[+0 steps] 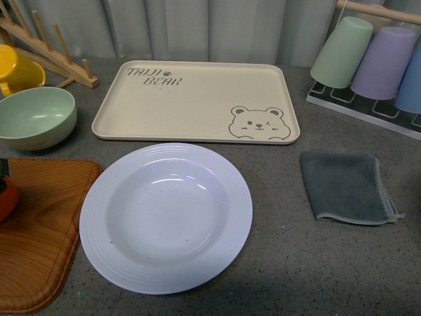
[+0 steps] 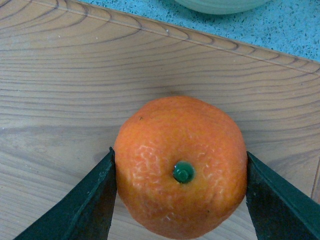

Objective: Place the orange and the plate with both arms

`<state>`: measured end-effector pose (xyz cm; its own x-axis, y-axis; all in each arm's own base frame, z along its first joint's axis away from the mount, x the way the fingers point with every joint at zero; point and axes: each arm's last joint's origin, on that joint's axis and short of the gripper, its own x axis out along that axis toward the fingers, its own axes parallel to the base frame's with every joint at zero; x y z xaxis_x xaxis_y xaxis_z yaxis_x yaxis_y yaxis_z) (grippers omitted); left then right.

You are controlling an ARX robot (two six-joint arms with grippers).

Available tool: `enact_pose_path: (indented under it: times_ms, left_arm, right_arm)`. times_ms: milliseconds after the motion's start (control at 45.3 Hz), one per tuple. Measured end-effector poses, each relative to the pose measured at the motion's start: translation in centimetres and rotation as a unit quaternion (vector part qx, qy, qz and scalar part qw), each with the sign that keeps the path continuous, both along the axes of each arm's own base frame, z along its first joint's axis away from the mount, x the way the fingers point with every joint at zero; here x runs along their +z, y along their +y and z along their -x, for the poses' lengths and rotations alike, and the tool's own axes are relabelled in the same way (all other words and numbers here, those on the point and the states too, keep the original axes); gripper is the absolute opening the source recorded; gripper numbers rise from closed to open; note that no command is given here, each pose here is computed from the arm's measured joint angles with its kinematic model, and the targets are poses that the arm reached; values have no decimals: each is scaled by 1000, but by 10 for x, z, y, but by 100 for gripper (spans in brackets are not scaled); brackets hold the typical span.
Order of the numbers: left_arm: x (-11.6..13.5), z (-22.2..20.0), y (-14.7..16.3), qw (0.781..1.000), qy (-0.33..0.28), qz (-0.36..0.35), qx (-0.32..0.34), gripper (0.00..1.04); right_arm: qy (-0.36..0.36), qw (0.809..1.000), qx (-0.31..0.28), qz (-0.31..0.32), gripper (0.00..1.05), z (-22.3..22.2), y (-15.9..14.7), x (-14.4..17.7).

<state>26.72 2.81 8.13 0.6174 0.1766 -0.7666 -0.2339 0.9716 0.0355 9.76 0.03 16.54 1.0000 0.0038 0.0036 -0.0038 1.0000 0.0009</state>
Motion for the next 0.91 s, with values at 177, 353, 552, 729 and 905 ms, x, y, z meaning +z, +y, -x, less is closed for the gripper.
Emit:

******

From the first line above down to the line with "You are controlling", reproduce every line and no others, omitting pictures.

[+0 steps] 
[+0 steps] 

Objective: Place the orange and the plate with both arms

`<state>`: measured end-effector pose (xyz cm; its own x-axis, y-axis; all in each arm's own base frame, z along its first joint's axis away from the mount, x the way the fingers point with every joint at zero; point and axes: each arm's last joint's origin, on that joint's axis and short of the gripper, its own x axis out along that axis toward the fingers, its own axes parallel to the base frame's with every joint at zero; x y z xaxis_x xaxis_y xaxis_z yaxis_x yaxis_y yaxis_z) (grippers omitted); left then right.

You are controlling an ARX robot (two six-joint arms with grippers).

The exercise has been completed in full.